Ballot for draft-ietf-lamps-5480-ku-clarifications
Yes
No Objection
Note: This ballot was opened for revision 00 and is now closed.
Thanks to Tim for the OpsDir review, and Sean for addressing it.
Ultra short document :-) Anyway, a minor comment: what is the location of the text updating the section 3 of RFC 5480? Should it go at the end of the existing section 3 (my guess)? Or at the beginning ? or somewhere in the middle ? Should it replace completely or partially the existing section 3? -éric PS: I know that my comment is mostly larger than the update itself ;-)
If further clarifications can be made based on the latest email from the Gen-ART reviewer, that would be good.

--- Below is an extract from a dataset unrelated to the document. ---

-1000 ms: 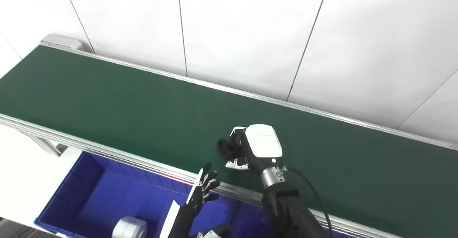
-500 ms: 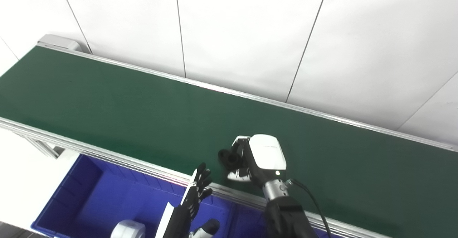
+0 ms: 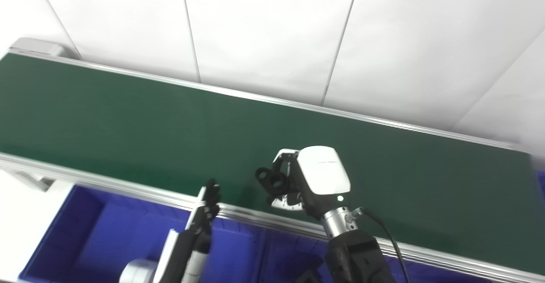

Thanks for a nice, super-short and to-the-point document. I hate to pick on anything here, but: then the following values also MUST NOT be present: Do you mean "MUST NOT also be present"? The "also" seems misplaced where it is, and it made me wonder if I misunderstood. An alternative fix would be to simply remove "also".
I'm somewhat amenable to the genart reviewer's concerns that we are implicitly asserting restrictions in RFC 5480 usage by describing the algorithms defined by 5480 as "key agreement algorithms"; RFC 5480 does not seem to use that terminology to refer to id-ecPublicKey. Section 1 Cryptography. As part of these semantics, it defines what combinations are permissible for the values of the key usage extensions [RFC5280]. [RFC5480] specifies 7 of the 9 values; it nit: IMO, "key usage extensions" would mean both keyUsage and extendedKeyUsage, but this document considers only the identified bits in the original keyUsage extension, and thus the singular "extension" would be more appropriate. Section 4 What are the considerations that apply to implementations that follow RFC 5480 but not this document, e.g., existing implementations that allow keyEncipherment and/or dataEncipherment? Specifically, if we are forbidding their usage, is it because there are vulnerabilities to doing so? It seems like we should mention them here.